● HOW TO COMPLETE THIS TASK
Find the line below with "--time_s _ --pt" and the line with "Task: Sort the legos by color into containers". Output exactly those lines and everything between them, leaving out the pictures.

>>>>

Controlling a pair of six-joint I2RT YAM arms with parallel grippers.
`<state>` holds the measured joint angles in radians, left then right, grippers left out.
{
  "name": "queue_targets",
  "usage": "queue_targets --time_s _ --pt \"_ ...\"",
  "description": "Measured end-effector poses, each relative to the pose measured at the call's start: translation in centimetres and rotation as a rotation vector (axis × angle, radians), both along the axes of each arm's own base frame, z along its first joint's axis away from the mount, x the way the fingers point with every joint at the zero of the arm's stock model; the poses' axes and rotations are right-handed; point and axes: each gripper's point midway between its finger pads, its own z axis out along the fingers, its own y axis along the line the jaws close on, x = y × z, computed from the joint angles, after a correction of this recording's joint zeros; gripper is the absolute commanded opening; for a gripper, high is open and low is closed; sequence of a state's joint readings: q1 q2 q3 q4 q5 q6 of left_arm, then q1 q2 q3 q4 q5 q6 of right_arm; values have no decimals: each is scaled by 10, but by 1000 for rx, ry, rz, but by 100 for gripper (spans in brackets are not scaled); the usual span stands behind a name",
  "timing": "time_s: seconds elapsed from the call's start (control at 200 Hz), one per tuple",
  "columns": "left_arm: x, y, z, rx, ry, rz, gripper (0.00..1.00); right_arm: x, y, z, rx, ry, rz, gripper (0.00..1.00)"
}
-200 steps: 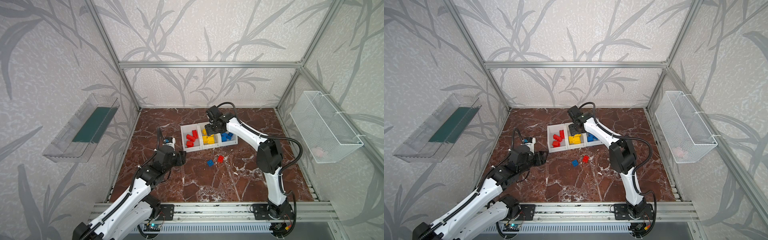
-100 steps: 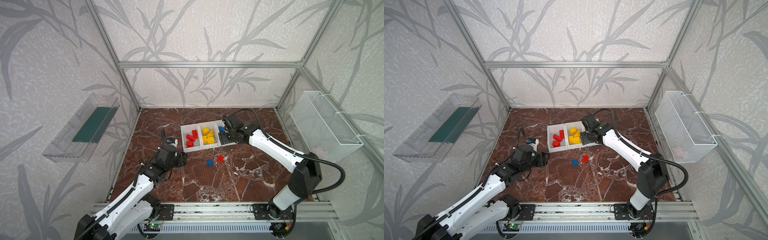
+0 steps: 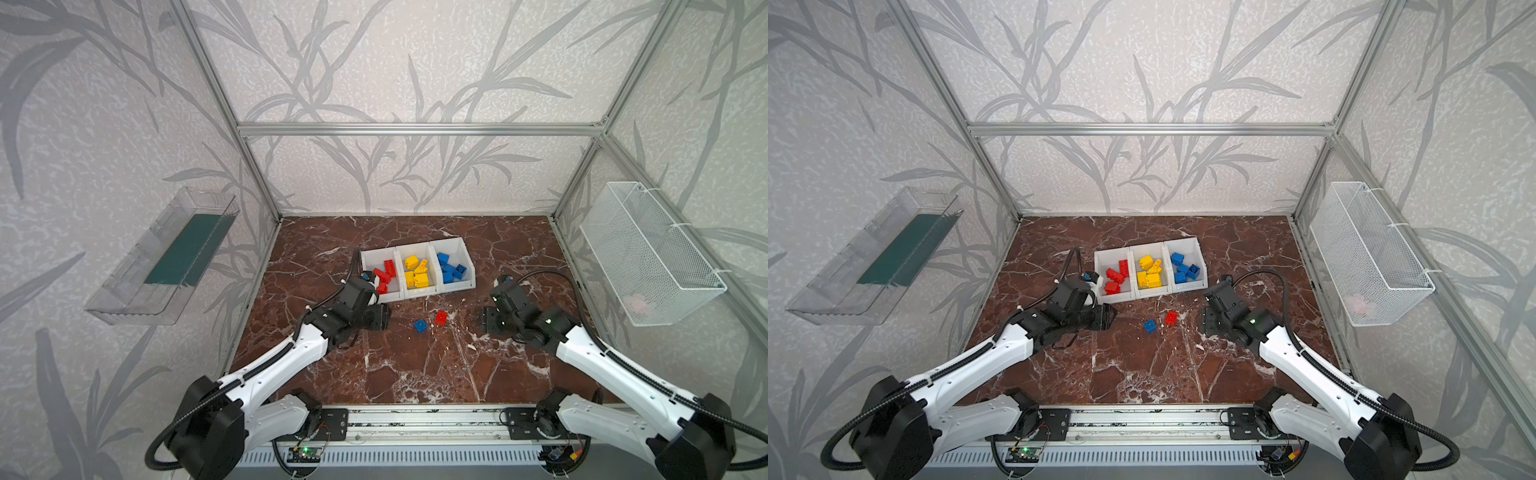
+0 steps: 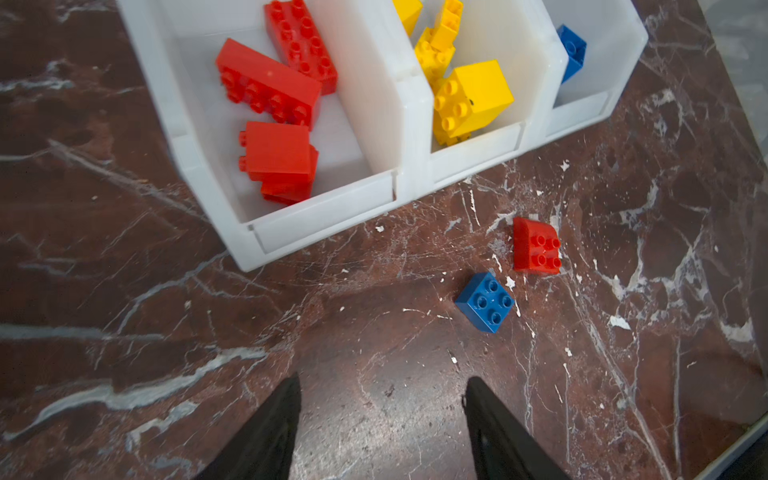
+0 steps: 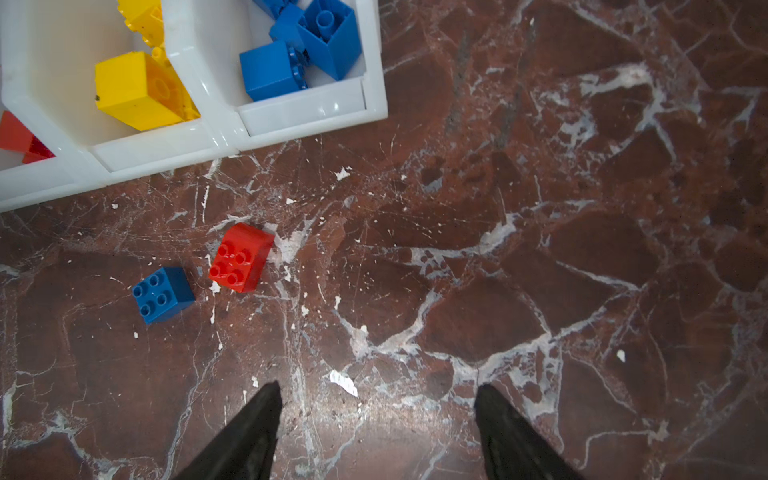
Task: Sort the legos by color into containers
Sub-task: 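Grasp the last blue brick with the left gripper while the right arm withdraws, then carry the blue brick into the end compartment and open the left gripper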
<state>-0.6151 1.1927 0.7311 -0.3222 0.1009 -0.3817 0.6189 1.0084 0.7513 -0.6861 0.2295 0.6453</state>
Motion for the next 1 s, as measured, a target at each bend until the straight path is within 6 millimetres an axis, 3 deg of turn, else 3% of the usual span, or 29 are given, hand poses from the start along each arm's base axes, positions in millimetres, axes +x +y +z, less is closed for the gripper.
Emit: queue_targets --time_s 0.175,0.305,0.545,0.815,1.0 --pt "-2 -54 -13 131 11 -245 65 -11 -8 -8 18 19 -47 74" --pt "-4 -77 -36 244 63 -376 65 -11 -10 -3 32 1 -62 74" --pt "-6 -83 -77 382 156 -494 65 -12 -12 -2 39 -8 -79 74" --pt "1 -91 -87 423 161 -539 62 -15 -15 -7 34 1 -88 74" --pt "1 -94 -94 434 172 -559 47 -15 -15 -10 33 5 -91 73"
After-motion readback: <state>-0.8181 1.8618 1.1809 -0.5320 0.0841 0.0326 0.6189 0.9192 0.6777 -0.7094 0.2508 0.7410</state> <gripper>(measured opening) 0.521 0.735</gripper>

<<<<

● REPLY TO THE EXERCISE
  "usage": "queue_targets --time_s _ --pt \"_ ...\"",
  "description": "Measured end-effector poses, each relative to the pose measured at the call's start: translation in centimetres and rotation as a rotation vector (axis × angle, radians), both along the axes of each arm's own base frame, z along its first joint's axis away from the mount, x the way the fingers point with every joint at the zero of the arm's stock model; the poses' axes and rotations are right-handed; point and axes: each gripper's point midway between its finger pads, its own z axis out along the fingers, its own y axis along the line the jaws close on, x = y × z, computed from the joint angles, after a correction of this recording's joint zeros; gripper is the absolute commanded opening; for a gripper, high is open and low is closed; sequence of a state's joint readings: q1 q2 q3 q4 q5 q6 of left_arm, then q1 q2 q3 q4 q5 q6 of right_arm; values have no decimals: each is scaled by 10, but by 1000 for rx, ry, rz, but by 100 for gripper (spans in brackets are not scaled); the usual span stands behind a name",
  "timing": "time_s: seconds elapsed from the call's start (control at 200 Hz), one per tuple",
  "columns": "left_arm: x, y, z, rx, ry, rz, gripper (0.00..1.00); right_arm: x, y, z, rx, ry, rz, gripper (0.00..1.00)"
}
-200 steps: 
-100 steps: 
+0 steps: 
+0 steps: 
+0 steps: 
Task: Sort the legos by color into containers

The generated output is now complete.